Repeated games with terminating cells


  • Tekla van Gils



Buying a house can be a time consuming process. After the buyer places its first bid the seller may o er a counter bid, which might be followed by a counter bid from the buyer. After a certain time period this can result in an agreement when the bid is accepted. These multiple rounds of bids can be described mathematically, and the scientific discipline dealing with them is called game theory. In this discipline the focus lies on the analysis of strategic choices of the players involved. When we go back to the example of the buyer and the seller we see that the action that both players can play is to place a bid. If the bid is not accepted by the other player the game continues and a counterbid has to be placed. However, if the bid is accepted the game ends and the payoff is paid from the buyer to the seller. When an agreement is made the payoff is equal to the final bid, otherwise, if the players do not come to a settlement the game may go on forever, in that case the payoff equals 0. A strategy for a player is a decision rule that prescribes a mixed action, that is, a probability distribution on the possible actions.
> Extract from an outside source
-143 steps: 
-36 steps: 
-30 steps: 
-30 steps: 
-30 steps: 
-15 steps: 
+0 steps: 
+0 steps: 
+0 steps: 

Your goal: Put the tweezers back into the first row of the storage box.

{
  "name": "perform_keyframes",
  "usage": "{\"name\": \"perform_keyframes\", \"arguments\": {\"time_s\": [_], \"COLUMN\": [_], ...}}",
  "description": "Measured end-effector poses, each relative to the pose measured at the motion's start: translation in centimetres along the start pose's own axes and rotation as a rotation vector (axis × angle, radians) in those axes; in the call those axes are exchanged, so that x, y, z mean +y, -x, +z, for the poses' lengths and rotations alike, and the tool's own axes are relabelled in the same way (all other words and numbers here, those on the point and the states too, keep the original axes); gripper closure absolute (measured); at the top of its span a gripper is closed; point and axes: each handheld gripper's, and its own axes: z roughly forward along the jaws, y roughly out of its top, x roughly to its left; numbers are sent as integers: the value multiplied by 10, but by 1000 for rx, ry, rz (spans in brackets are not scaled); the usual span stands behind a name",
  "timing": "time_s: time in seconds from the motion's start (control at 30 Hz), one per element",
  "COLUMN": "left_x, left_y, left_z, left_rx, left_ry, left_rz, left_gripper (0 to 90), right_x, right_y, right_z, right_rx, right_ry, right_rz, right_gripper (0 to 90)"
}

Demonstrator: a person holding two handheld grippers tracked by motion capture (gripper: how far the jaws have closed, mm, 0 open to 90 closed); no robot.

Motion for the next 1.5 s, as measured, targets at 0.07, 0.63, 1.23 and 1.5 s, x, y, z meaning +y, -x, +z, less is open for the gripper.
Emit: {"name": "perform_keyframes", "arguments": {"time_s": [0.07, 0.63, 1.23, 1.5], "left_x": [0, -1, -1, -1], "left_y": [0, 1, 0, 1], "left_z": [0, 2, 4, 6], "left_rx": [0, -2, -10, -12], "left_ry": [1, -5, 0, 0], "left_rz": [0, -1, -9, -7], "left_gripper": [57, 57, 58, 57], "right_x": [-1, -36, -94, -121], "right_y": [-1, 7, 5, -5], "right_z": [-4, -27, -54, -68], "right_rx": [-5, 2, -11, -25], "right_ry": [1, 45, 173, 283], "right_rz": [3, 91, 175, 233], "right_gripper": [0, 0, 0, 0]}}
The combination of these strategies yields some payoff for all players. We assume that all players seek a strategy that maximizes their payoff. In reality the bids of the buyer and seller tend to come closer to each other and to the value of the house as the game proceeds. In the end a price agreement is made someplace in the midst. In this paper we assume however that the strategies of the players are stationary and are played simultaneous. That is, they do not depend on the history of the game and in each round all players play their action at the same time.